The solar transition region is a region of the Sun's atmosphere between the upper chromosphere and corona. It is important because it is the site of several unrelated but important transitions in the physics of the solar atmosphere:
- Below, gravity tends to dominate the shape of most features, so that the Sun may often be described in terms of layers and horizontal features (like sunspots); above, dynamic forces dominate the shape of most features, so that the transition region itself is not a well-defined layer at a particular altitude.
- Below, most of the helium is not fully ionized, so that it radiates energy very effectively; above, it becomes fully ionized. This has a profound effect on the equilibrium temperature (see below).
- Below, the material is opaque to the particular colors associated with spectral lines, so that most spectral lines formed below the transition region are absorption lines in infrared, visible light, and near ultraviolet, while most lines formed at or above the transition region are emission lines in the far ultraviolet (FUV) and X-rays. This makes radiative transfer of energy within the transition region very complicated.
- Below, gas pressure and fluid dynamics usually dominate the motion and shape of structures; above, magnetic forces dominate the motion and shape of structures, giving rise to different simplifications of magnetohydrodynamics. The transition region itself is not well studied in part because of the computational cost, uniqueness, and complexity of Navier–Stokes combined with electrodynamics.

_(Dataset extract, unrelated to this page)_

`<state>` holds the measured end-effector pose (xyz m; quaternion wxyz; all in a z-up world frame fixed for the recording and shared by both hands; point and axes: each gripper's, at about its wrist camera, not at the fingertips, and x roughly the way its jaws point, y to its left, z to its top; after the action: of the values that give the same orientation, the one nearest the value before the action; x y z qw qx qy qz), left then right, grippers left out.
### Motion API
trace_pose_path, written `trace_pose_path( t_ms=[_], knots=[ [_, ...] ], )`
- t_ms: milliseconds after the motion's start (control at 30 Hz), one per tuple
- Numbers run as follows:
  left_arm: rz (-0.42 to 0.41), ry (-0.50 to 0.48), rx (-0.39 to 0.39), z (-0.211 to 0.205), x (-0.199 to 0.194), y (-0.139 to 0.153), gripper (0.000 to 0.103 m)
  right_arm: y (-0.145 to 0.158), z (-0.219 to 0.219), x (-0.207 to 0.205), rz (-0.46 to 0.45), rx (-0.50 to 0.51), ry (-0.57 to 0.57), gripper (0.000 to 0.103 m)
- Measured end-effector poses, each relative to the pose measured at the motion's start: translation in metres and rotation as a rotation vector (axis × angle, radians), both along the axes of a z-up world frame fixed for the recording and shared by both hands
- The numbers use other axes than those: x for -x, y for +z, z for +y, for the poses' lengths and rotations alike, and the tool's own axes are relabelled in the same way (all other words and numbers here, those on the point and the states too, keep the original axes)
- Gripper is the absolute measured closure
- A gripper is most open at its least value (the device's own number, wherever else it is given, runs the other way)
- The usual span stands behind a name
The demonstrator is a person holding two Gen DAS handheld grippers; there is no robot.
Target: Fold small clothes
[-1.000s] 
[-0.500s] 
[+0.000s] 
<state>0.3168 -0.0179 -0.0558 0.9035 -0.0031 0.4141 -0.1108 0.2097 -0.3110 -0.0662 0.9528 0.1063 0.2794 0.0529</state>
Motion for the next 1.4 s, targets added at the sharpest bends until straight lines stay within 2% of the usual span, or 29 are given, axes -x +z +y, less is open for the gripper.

Helium ionization is important because it is a critical part of the formation of the corona: when solar material is cool enough that the helium within it is only partially ionized (i.e. retains one of its two electrons), the material cools by radiation very effectively via both black-body radiation and direct coupling to the helium Lyman continuum. This condition holds at the top of the chromosphere, where the equilibrium temperature is a few tens of thousands of kelvins.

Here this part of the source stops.